Aeroporto di Bologna è stata valutata rispetto a sei aree principali: selezione ed assunzione del personale, governance e gestione delle carriere, equità salariale, tutela della genitorialità e cura, conciliazione tra vita privata e vita lavorativa, attività di prevenzione di abusi e molestie. Per ciascuna area sono quindi stati individuati degli indicatori (Key Performance Indicators, Kpi) di natura quantitativa e qualitativa, a cui sono stati assegnati specifici punteggi.
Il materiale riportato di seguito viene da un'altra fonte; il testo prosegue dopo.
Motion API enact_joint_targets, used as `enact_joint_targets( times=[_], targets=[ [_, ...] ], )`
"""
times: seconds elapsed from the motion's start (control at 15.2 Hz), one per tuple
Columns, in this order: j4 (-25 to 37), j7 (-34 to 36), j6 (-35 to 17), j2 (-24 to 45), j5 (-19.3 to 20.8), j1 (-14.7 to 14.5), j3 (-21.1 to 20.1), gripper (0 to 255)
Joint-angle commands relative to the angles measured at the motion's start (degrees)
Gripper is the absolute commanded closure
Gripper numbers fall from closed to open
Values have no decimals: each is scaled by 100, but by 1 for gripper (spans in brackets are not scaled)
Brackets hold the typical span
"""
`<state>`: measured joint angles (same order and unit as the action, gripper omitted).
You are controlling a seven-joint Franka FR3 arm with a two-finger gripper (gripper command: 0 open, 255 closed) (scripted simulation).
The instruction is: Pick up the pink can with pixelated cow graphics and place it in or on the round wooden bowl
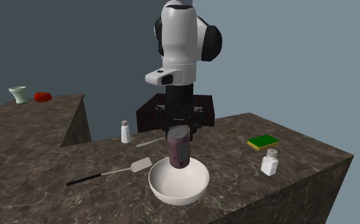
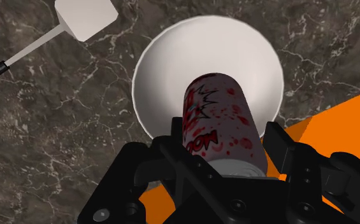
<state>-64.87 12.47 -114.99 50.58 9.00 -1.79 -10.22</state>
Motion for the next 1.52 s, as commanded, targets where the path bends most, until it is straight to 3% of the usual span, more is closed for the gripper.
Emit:
enact_joint_targets(
  times=[0.0,0.4,0.92,0.99,1.32,1.45],
  targets=[
    [2,10,-96,91,12,-10,9,255],
    [-50,27,-401,346,43,-21,37,255],
    [-50,27,-401,346,43,-21,37,255],
    [-49,26,-401,346,42,-20,37,0],
    [-50,27,-401,346,43,-21,37,0],
    [-20,15,-166,140,18,-12,15,0]
  ],
)
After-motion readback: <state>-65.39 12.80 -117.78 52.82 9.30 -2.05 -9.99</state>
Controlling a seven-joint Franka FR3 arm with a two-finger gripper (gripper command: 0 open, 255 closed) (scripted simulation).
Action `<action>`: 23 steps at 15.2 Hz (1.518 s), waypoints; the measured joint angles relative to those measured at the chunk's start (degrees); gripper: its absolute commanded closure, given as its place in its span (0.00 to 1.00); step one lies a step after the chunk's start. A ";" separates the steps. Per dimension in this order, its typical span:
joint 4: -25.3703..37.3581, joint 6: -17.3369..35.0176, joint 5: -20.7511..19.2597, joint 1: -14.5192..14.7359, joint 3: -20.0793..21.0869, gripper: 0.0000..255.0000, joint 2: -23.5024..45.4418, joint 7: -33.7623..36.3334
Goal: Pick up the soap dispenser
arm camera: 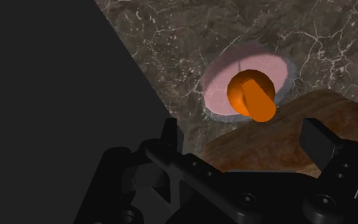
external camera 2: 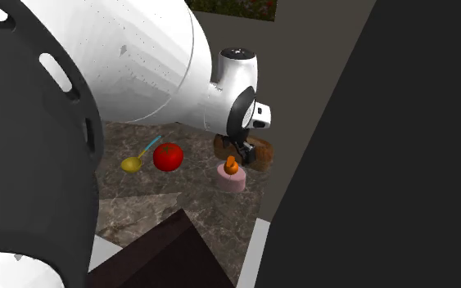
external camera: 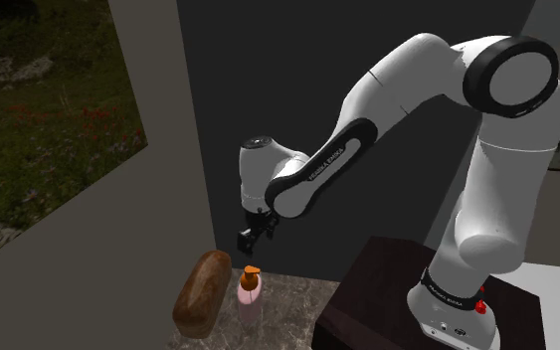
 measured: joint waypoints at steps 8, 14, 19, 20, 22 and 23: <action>8.61 3.82 -7.04 4.22 -2.17 0.00 14.85 7.29; 9.52 7.02 -9.22 5.43 -3.74 0.00 19.17 8.75; 9.69 7.40 -9.41 5.48 -3.84 1.00 19.00 8.86; 9.62 7.47 -9.43 5.51 -3.85 1.00 18.95 8.93; 9.49 7.64 -9.47 5.51 -3.88 1.00 18.89 8.96; 9.45 7.83 -9.55 5.55 -3.92 1.00 18.90 9.03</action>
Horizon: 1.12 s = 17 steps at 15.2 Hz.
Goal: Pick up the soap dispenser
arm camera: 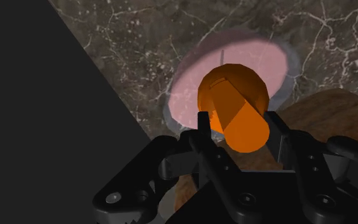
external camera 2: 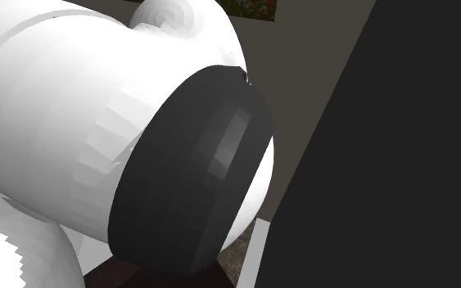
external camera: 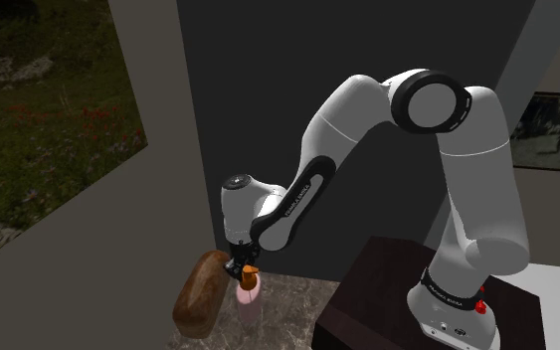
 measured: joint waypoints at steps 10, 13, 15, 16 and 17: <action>-0.38 -4.45 2.59 -1.42 1.81 1.00 -4.03 -1.89; -0.44 -6.20 3.62 -1.77 2.50 1.00 -5.91 -2.40; -0.42 -7.45 4.37 -2.12 2.91 1.00 -7.24 -2.94; -0.43 -8.01 4.72 -2.28 3.10 1.00 -7.86 -3.19; -0.43 -8.68 5.13 -2.48 3.30 1.00 -8.57 -3.52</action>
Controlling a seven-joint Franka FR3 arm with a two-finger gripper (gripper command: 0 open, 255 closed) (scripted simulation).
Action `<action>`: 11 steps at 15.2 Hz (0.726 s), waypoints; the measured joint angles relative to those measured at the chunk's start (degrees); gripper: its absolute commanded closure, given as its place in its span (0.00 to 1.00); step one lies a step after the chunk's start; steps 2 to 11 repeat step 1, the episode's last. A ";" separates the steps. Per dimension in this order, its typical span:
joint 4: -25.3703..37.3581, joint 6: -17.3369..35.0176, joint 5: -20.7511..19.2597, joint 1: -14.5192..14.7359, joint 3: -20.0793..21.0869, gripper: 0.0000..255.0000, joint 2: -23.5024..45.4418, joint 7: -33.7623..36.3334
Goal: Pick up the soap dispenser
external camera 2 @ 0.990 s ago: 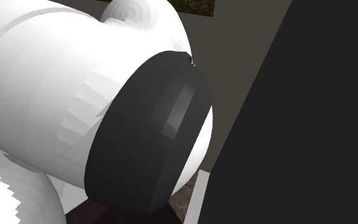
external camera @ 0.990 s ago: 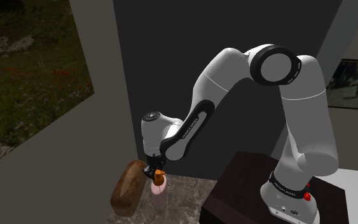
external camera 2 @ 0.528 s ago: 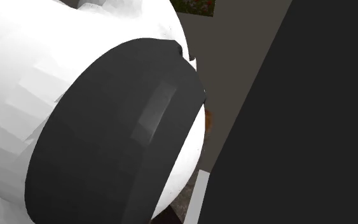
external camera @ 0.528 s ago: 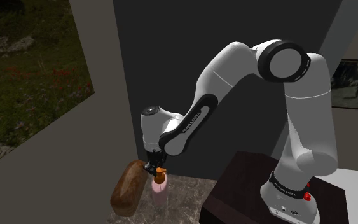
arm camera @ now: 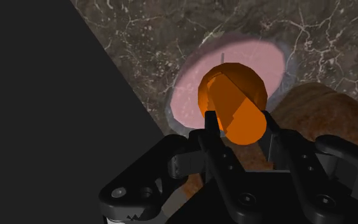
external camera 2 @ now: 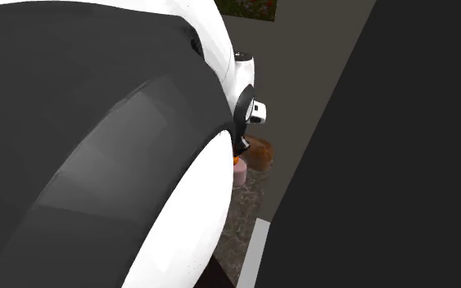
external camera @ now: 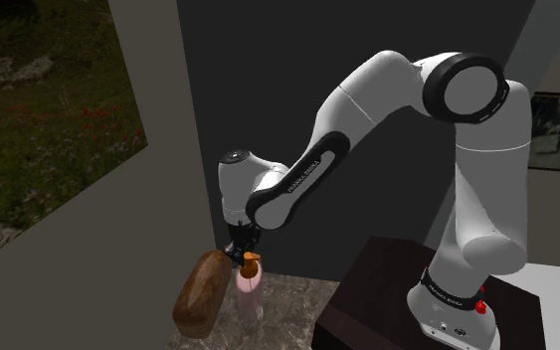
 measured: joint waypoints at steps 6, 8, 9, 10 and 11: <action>0.12 -0.39 0.18 -0.04 0.10 1.00 -0.30 -0.10; 0.12 -0.39 0.18 -0.04 0.10 1.00 -0.30 -0.10; 0.12 -0.39 0.18 -0.04 0.10 1.00 -0.30 -0.10; 0.12 -0.39 0.18 -0.04 0.10 1.00 -0.30 -0.10; 0.12 -0.39 0.18 -0.04 0.10 1.00 -0.30 -0.10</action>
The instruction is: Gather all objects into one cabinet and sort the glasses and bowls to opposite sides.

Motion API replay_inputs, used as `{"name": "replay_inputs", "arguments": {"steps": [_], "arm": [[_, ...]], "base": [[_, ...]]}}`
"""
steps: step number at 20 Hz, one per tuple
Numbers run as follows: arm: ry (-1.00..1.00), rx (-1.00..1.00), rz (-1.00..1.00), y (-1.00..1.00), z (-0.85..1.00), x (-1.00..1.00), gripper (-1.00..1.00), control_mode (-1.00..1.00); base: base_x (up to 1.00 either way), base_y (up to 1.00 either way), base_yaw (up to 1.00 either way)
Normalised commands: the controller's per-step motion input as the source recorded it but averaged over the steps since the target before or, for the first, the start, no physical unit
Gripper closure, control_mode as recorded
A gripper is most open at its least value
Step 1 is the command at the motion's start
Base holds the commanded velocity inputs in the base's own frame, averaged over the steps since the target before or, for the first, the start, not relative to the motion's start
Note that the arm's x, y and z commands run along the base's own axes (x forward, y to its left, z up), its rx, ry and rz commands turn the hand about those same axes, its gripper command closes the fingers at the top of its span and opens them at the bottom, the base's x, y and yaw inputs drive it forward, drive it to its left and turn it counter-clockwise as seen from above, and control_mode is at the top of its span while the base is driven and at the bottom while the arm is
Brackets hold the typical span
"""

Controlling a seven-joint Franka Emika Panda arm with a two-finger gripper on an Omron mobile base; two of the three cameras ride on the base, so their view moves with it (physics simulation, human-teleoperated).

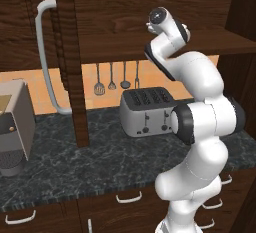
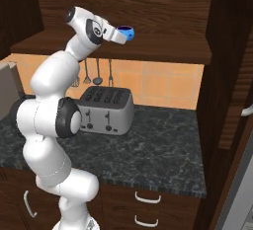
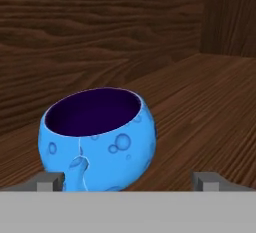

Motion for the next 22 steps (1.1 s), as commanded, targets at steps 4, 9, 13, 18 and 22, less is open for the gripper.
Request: {"name": "replay_inputs", "arguments": {"steps": [4,9,13,18,22], "arm": [[0.0,-0.02,-0.05,0.04,-0.18,0.18,1.0,-1.0],[0.0,-0.01,-0.03,0.02,-0.08,0.08,1.0,-1.0],[0.0,0.0,-0.01,0.0,0.0,0.0,1.0,-1.0],[0.0,0.0,0.0,0.0,0.0,0.0,1.0,-1.0],[0.0,0.0,0.0,0.0,0.0,0.0,1.0,-1.0]], "base": [[0.0,0.0,0.0],[0.0,0.0,0.0],[0.0,0.0,0.0],[0.0,0.0,0.0],[0.0,0.0,0.0]]}}
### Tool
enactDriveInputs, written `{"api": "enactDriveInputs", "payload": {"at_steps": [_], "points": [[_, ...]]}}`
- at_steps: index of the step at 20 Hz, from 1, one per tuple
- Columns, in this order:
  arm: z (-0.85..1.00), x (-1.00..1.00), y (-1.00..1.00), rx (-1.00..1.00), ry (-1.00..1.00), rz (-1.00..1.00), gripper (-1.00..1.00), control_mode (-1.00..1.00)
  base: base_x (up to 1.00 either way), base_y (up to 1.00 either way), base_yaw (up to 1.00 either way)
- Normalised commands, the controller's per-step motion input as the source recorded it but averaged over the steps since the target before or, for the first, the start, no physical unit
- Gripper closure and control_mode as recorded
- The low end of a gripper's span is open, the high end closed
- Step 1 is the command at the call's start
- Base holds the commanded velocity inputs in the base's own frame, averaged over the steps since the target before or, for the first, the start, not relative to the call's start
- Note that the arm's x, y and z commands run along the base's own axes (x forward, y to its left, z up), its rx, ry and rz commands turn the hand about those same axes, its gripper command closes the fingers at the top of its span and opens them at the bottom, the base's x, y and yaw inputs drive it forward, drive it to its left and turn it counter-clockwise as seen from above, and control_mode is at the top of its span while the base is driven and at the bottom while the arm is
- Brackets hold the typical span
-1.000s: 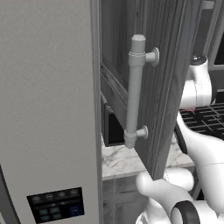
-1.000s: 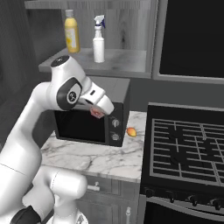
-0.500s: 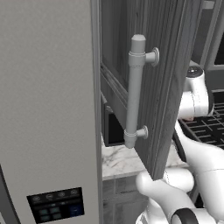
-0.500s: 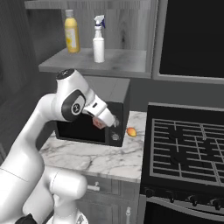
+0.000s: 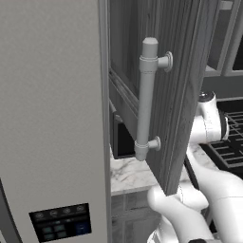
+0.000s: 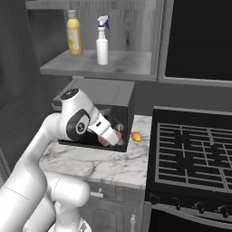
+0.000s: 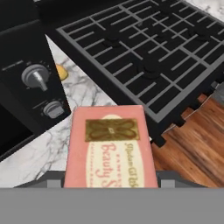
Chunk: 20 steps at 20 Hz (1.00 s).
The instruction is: Pick the spray and bar soap from the cabinet and place them on the counter.
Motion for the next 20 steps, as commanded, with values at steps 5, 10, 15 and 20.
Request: {"api": "enactDriveInputs", "payload": {"at_steps": [5,10,15,20], "points": [[-0.57,-0.01,-0.02,0.0,0.01,-0.03,1.0,-1.0,0.0,0.0,0.0],[-0.5,0.0,-0.06,0.0,0.01,-0.02,1.0,-1.0,0.0,0.0,0.0],[-0.41,0.01,-0.08,0.0,0.0,-0.02,1.0,-1.0,0.0,0.0,0.0],[-0.32,0.04,-0.13,0.0,0.0,-0.02,1.0,-1.0,0.0,0.0,0.0]]}}
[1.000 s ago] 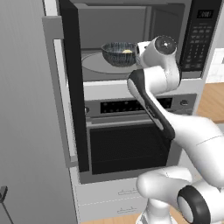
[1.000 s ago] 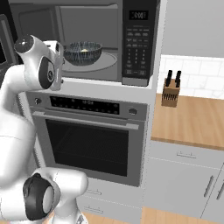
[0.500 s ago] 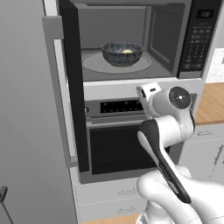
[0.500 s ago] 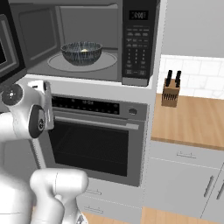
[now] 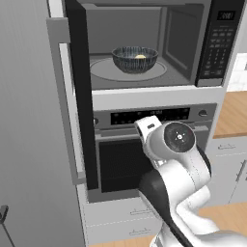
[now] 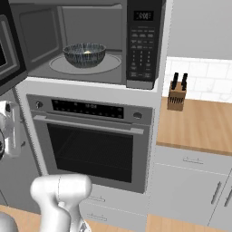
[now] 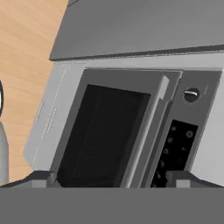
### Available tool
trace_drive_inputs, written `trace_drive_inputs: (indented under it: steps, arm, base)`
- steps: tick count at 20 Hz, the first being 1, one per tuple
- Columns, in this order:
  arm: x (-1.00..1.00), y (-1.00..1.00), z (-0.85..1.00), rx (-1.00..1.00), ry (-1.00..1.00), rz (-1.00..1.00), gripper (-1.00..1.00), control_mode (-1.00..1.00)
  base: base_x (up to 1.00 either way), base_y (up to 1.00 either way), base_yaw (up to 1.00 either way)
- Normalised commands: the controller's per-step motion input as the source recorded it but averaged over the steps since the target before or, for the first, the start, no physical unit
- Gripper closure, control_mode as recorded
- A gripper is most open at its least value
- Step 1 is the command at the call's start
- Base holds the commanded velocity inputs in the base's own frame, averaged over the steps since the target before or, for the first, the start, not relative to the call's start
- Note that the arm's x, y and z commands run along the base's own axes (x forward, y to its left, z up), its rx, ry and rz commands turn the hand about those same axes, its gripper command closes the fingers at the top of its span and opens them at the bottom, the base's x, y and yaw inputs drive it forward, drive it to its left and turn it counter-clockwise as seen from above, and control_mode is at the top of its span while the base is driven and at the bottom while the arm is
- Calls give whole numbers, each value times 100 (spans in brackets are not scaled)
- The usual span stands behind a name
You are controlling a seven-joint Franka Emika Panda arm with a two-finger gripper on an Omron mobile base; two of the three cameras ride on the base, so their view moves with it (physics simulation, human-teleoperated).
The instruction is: Pick the mushroom from the sink and place it in the bowl. Then pick the bowl and place it in the microwave. Then close the microwave door and press the start button.
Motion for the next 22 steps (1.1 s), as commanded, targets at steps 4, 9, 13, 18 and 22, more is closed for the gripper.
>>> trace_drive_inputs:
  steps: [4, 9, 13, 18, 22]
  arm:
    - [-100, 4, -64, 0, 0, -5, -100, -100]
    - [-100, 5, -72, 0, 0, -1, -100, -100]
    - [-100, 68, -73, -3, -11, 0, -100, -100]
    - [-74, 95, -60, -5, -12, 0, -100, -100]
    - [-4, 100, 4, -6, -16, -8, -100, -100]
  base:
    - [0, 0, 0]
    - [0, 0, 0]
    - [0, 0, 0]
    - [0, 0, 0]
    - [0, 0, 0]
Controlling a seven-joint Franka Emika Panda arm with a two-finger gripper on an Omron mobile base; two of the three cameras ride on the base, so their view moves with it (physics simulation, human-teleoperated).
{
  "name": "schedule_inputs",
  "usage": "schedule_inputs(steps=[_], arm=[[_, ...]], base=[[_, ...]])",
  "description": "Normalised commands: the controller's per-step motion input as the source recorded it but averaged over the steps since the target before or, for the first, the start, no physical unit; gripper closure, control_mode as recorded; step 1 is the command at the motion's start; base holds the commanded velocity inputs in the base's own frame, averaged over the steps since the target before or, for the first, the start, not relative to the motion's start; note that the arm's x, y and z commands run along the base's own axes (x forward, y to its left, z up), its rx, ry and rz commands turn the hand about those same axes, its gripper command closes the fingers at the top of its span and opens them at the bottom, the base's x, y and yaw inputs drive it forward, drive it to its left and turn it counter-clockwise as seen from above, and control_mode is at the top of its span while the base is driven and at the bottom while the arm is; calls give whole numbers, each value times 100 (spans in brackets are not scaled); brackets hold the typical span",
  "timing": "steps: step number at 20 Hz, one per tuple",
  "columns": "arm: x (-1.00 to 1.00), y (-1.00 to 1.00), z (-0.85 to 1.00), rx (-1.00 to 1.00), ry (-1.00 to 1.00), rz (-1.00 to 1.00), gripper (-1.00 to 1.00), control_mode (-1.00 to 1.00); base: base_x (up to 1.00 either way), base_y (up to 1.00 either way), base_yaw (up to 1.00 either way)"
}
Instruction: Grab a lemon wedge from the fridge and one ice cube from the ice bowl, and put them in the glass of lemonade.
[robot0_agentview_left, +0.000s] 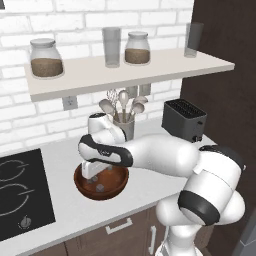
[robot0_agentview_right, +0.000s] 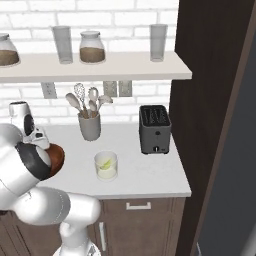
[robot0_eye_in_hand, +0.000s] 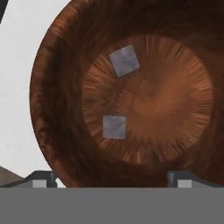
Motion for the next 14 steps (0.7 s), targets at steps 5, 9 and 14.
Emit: schedule_inputs(steps=[5,9,14], arm=[[1,0,-39,0,-2,7,-100,-100],[0,0,-30,4,-6,8,-100,-100],[4,0,-19,4,-3,7,-100,-100]], base=[[0,0,0],[0,0,0],[0,0,0]])
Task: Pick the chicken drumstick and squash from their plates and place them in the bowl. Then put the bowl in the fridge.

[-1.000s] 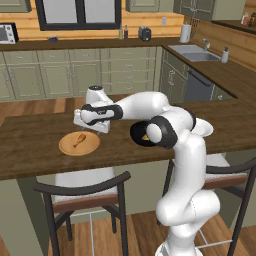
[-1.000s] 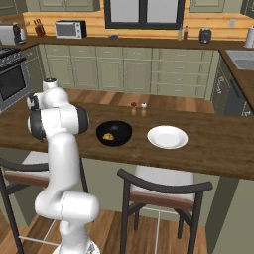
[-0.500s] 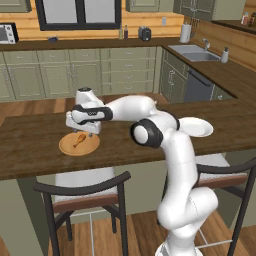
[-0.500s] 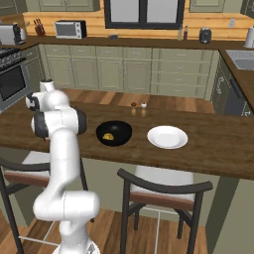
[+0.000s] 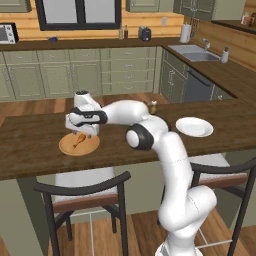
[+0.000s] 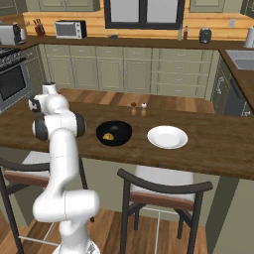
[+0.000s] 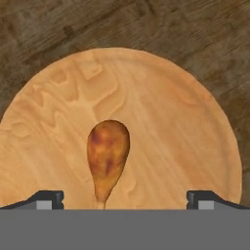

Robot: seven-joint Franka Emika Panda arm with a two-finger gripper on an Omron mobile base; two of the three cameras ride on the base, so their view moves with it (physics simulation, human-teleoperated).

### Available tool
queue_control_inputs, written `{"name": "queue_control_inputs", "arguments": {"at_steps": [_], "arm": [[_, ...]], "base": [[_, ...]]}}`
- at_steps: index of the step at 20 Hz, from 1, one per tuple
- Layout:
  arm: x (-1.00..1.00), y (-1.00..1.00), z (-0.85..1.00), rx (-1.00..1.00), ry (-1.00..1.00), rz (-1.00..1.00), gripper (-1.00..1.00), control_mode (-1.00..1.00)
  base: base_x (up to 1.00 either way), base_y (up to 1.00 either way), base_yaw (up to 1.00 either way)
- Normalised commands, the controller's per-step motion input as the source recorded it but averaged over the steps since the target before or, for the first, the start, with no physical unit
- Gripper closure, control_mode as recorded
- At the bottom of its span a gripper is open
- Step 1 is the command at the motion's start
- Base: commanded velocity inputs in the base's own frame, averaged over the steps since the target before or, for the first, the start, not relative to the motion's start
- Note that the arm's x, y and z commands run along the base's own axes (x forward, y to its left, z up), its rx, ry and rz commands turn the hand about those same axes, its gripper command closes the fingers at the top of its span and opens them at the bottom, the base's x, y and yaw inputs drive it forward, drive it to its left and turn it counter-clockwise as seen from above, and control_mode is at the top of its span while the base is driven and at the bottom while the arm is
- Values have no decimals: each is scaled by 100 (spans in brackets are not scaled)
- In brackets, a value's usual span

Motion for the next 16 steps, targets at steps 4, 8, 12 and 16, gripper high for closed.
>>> {"name": "queue_control_inputs", "arguments": {"at_steps": [4, 8, 12, 16], "arm": [[35, 2, -32, 0, 0, 0, -100, -100], [34, 8, -21, 0, 0, 0, -100, -100], [20, 21, -11, 0, 0, 0, -100, -100], [0, 26, -30, 0, 0, 0, 100, -100]], "base": [[0, 0, 0], [0, 0, 0], [0, 0, 0], [0, 0, 0]]}}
Aeroporto di Bologna ha ottenuto il massimo: 100 punti su 100.

In particolare, hanno pesato positivamente l’equilibrio uomo-donna nelle posizioni di quadri e dirigenti (in AdB il 44% del totale è rappresentato da donne), le iniziative di work life balance (come ad esempio la flessibilità oraria per i non-turnisti, lo smart working non emergenziale, la banca ore solidale, il welfare aziendale) e il gender pay gap, che vede la differenza salariale fissata allo 0,6% a favore delle donne contro una media europea del 14% circa a favore degli uomini.

È risultata importante, inoltre, la creazione di un Comitato Pari Opportunità, con un’equa rappresentanza maschile e femminile, che ha il compito, coinvolgendo anche le parti sociali, di monitorare e stimolare iniziative a tutela della parità di genere e l’aggiornamento del sistema di whistleblowing per la denuncia delle molestie. Molto apprezzata è stata anche l’attività relativa alla ricerca e selezione del personale, sempre gestita in termini paritari, la formazione sui temi specifici come i bias cognitivi e l’attenzione al linguaggio utilizzato nei documenti e nella comunicazione ai passeggeri.

“Si tratta – ha commentato Nazareno Ventola, Amministratore delegato e Direttore Generale – di un risultato molto significativo, che premia il lavoro fatto in questi anni in materia di attenzione alle persone e sostenibilità sociale. Nella nostra azienda sono sempre stati premiati il merito e la competenza: per noi è stato naturale non fare alcuna differenza tra uomini e donne, a prescindere da una normativa di riferimento che ora finalmente è arrivata. La diversità è un valore, che fa bene anche all’azienda e la rende più competitiva e capace di innovare”.